Read Goldy Schulz 01 Catering to Nobody Online
Authors: Diane Mott Davidson
Another pause. I felt a tightness in my chest. Blood pounded in my ears.
"Oh, Todd!" said Arch, irritated. "I can't believe I'm going to have to find the weapon and do the spell and put together the potion. I'm not going to have time for all that."
I knocked forcefully on Arch's partially opened door. Perhaps it was just the pounding in my head that made the noise thunderous. Then I swung the door open all the way without getting an answer.
He had hung up the phone.
"What is going on?" I demanded.
"Mom," he said. He looked at me, hair disheveled, glasses askew. They seemed incongruous next to his baseball-print flannel pajamas. In his lap were a guidebook and folder for his games. "You're home!" A pause. "Uh, I stayed up."

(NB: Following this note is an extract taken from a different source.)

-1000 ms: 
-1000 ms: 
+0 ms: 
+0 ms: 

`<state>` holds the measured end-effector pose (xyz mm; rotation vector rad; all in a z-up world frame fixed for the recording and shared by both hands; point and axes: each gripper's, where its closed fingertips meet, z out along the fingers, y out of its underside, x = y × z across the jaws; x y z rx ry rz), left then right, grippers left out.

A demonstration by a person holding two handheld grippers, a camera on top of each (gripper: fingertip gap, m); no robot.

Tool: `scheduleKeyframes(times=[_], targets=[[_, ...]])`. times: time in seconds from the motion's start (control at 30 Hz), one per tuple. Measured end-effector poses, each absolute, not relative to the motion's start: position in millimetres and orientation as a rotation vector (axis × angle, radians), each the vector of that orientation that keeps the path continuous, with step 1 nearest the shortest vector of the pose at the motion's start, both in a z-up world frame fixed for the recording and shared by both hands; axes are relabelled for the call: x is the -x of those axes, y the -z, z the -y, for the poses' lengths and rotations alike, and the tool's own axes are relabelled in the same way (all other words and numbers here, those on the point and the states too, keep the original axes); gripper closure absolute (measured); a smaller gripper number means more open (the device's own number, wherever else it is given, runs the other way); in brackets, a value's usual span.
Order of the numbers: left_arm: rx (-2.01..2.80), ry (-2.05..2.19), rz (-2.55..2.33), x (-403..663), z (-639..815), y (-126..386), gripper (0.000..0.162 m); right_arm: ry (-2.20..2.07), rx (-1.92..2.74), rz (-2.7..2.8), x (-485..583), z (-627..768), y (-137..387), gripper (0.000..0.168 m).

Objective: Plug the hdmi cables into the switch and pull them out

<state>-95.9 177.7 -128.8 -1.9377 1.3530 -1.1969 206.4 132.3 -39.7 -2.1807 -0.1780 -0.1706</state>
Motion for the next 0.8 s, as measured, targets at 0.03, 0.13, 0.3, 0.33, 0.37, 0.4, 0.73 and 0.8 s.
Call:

"Yes," I said, suddenly feeling out of place. "I just came in to see if you were asleep yet. I heard you on the phone. Was it for your game?"
He turned back to the papers in his lap. "Yes," he said impatiently. "But I'll call him back tomorrow."
"Okay," I said. I stood by his door, unable to put words together.
"Mom?"
"Yes?"
He set his mouth in a straight line and folded his arms across his chest.
"Please," he said, "don't sneak up on me like that again."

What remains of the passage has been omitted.